1) thorough characterisation of baseline disease;

2) collection of longitudinal data;

3) design of a placebo arm to enable comparison of treatment effect relative to the disease natural history;

4) accounting for, and when feasible, measuring PEM;

5) balancing severity, duration, and relevant phenotypes across trial arms and within subgroups to be analysed.

We present a list of outcomes that may be considered for Long COVID clinical trials, with a focus on PEM.

Crucially, the field of Long COVID clinical trials urgently needs funding and research effort investment to develop and validate outcomes concomitantly with clinical trial research.
 
Letícia Soares on LinkedIn https://www.linkedin.com/posts/leti...ng-outcomes-activity-7407740325810814977-V6BA


Happy to share our new paper discussing outcomes for Long COVID clinical trials, with special considerations on post-exertional malaise (PEM). We were deliberate in focusing on PEM because it’s a highly disabling symptom that is common in Long COVID. Although PEM is a hallmark of ME/CFS and a prevalent phenotype in Long COVID, there’s still a lack of understanding on why accounting for PEM matters in study design.

https://lnkd.in/dtSnazhV

In this paper, our super collaborative team makes five key recommendations:
1. Thoroughly characterize patients’ phenotype and baseline symptoms
2. Collect longitudinal data (not just one-time snapshots)
3. Include a placebo arm to compare treatment effects
4. Measure PEM—it can drastically affect trial results
5. Balance trial groups by severity, duration, and phenotype - we want to see subgroup analyses

Taking into consideration that trialists are currently operating in an evidence sparse landscape, we also make recommendations on outcomes to consider for clinical trials, and the limitations and research needs associated with each outcome measure. A lot of work on outcome validation in the context of Long COVID still needs to be done, and for that we need research investment (especially in funding) in outcome development and validation for Long COVID.

As someone living with Long COVID, I want clinical trials that can move the field forward, even if the results are negative. This means robust trial design that can yield conclusive results and can inform the trials that come next.

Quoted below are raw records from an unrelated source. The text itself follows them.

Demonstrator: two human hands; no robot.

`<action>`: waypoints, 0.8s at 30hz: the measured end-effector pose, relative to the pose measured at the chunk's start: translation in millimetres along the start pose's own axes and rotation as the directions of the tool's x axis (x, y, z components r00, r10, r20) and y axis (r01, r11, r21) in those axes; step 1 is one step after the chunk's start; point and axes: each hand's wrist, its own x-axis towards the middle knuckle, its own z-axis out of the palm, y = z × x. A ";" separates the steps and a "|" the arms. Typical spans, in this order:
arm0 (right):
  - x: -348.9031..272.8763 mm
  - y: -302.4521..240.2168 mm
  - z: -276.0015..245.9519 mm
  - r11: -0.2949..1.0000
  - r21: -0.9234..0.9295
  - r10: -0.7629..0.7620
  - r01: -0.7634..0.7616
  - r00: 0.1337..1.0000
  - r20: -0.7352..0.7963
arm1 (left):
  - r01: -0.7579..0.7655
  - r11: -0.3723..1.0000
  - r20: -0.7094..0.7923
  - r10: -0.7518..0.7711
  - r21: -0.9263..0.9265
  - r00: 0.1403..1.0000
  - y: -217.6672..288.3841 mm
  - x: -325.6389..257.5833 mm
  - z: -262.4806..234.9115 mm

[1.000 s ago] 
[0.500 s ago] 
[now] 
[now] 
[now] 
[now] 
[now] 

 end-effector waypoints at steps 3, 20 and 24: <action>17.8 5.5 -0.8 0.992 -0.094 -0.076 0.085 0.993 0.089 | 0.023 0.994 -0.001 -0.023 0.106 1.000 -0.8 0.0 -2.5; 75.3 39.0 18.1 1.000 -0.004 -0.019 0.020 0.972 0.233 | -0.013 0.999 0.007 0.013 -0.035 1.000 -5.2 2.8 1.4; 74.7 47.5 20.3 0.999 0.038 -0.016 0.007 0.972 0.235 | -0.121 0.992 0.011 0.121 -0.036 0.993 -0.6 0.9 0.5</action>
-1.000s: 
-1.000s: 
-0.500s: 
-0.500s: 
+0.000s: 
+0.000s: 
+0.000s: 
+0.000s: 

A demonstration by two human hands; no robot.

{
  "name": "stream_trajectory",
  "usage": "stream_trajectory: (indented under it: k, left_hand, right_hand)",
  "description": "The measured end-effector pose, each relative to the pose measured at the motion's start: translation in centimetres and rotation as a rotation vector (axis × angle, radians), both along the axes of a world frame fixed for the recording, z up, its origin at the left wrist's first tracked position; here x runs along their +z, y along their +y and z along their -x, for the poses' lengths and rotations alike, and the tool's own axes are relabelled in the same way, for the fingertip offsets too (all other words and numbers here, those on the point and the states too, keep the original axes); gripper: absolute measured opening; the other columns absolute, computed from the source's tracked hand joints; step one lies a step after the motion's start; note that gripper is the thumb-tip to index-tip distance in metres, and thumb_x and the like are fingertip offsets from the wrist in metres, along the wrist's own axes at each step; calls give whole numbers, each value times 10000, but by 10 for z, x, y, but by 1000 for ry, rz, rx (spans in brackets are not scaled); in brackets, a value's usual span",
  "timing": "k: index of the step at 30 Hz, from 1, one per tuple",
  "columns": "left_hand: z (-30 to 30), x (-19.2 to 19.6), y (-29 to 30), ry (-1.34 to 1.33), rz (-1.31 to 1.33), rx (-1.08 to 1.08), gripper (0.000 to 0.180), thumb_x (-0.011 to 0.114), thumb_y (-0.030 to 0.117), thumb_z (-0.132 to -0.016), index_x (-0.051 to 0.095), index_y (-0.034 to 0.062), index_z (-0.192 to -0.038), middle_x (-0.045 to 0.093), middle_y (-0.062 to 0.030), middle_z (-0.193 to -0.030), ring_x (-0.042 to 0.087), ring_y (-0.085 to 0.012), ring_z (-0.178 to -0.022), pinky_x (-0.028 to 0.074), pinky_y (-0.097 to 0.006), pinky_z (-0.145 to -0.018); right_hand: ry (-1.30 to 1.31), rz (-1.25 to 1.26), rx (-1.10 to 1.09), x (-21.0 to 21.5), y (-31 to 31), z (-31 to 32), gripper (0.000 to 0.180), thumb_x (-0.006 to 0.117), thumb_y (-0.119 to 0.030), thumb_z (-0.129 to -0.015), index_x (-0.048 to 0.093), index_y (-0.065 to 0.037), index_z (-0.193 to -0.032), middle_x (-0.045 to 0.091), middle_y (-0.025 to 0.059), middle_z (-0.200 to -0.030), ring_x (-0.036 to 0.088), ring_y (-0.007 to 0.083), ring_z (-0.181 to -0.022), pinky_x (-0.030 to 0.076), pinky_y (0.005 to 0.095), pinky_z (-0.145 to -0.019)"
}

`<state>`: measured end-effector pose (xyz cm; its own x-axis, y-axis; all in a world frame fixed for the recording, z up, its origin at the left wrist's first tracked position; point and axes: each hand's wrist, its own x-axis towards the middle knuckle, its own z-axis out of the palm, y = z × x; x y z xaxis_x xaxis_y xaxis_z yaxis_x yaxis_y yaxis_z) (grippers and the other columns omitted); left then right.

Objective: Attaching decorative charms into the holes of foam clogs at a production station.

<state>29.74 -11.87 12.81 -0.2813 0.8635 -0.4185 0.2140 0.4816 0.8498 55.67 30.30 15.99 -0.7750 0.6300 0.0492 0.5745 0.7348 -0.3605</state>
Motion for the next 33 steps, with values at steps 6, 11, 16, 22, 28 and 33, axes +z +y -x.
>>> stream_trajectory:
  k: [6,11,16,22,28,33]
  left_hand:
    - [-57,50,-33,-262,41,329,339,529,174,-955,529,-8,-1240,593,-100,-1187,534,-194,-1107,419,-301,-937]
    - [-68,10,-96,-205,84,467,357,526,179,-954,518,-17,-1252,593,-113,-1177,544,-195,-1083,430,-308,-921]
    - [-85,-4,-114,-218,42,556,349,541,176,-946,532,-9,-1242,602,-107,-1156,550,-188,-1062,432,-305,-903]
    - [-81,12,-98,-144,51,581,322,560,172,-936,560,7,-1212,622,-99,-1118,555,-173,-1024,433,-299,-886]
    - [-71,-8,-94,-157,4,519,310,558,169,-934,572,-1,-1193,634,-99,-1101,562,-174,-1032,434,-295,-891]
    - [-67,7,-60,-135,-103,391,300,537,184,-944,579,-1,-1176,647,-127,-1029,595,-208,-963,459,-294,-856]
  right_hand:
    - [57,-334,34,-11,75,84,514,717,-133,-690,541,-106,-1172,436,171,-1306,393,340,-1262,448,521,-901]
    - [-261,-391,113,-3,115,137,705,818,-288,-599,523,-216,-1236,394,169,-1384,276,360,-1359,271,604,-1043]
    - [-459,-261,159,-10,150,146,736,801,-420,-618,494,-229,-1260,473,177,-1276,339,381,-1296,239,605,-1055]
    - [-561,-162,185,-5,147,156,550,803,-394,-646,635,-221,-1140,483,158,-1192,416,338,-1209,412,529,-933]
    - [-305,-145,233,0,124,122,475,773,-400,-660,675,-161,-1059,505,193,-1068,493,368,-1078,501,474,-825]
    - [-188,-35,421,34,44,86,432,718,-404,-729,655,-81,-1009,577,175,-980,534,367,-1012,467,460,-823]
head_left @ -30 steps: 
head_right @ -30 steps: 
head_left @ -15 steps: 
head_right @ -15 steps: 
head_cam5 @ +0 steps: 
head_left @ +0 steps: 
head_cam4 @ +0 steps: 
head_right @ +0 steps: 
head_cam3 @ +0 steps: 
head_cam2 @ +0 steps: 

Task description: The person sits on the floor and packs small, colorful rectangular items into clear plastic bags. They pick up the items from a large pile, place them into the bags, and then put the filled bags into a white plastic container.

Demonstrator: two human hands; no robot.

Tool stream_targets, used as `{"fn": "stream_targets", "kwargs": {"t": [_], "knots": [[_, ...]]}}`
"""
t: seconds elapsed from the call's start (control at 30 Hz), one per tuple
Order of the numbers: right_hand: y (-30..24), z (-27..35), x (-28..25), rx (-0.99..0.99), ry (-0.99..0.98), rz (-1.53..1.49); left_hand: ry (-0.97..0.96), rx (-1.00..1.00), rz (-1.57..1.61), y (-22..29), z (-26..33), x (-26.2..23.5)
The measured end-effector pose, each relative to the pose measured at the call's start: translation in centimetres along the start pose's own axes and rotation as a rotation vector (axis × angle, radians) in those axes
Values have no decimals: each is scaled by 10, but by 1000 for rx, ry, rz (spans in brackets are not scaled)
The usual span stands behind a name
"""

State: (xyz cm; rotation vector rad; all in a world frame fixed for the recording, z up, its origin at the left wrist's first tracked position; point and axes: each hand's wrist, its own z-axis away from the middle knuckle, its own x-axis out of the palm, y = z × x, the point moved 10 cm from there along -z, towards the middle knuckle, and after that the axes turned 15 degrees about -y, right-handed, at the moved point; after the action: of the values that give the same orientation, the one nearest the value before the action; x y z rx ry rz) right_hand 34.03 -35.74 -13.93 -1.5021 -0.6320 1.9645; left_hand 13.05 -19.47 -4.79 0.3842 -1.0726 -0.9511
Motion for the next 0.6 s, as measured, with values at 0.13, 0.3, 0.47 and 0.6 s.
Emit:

Hannah Davis, Todd Davenport, David Putrino, Julia Moore Vogel, Ezra S., Tiffany Walker, Michael Peluso
 
Todd Davenport on LinkedIn https://www.linkedin.com/posts/todd...and-medical-activity-7407724109154938880-gLW1

We need better endpoints and more careful research design to succeed in Long COVID research.

Our new article offers 5 key recommendations to improve trial design and accelerate progress:
✅ Characterize the disease thoroughly. Long COVID is highly heterogeneous, leading to highly personalized experiences with it.
✅ Collect longitudinal data. Single time-point snapshots miss the big picture.
✅ Include a placebo arm. Natural disease progression can be variable, which introduces a lot of noise against which to detect a signal.
✅ Measure post-exertional malaise (PEM). This hallmark constellation of symptom and signs that can make or break the validity of a trial.
✅ Balance severity, duration, and phenotypes across arms. Meaningful subgroup analysis depends on comparing apples with apples.

Better validated patient-reported outcomes and biomarkers will help us move forward toward approved tests and cures. In the meantime, we should rigorously use the ones already developed for purpose. And upping investment in preclinical science, network funding, and global collaborations are critical to move the field forward.

Our bottom line: Better endpoints means better trials means faster effective treatments for millions living with Long COVID.

Read the full article here: https://lnkd.in/gCZ6zBCv

Letícia Soares Ezra S. Julia Moore Vogel
 
They recommend lots of questionnaires and even the development of new patient-reported outcome.

How they have missed the use of continuous measurements of activity and body positioning using sensors, and objective long term outcomes like work/education participation, healthcare use, need for help, wages, etc. as proxies of overall health is beyond me.

By following these recommendations, we’ll just end up with more of the same awfully designed trials that will tell us nothing useful.

These people have been in the game long enough. They really should know better by now.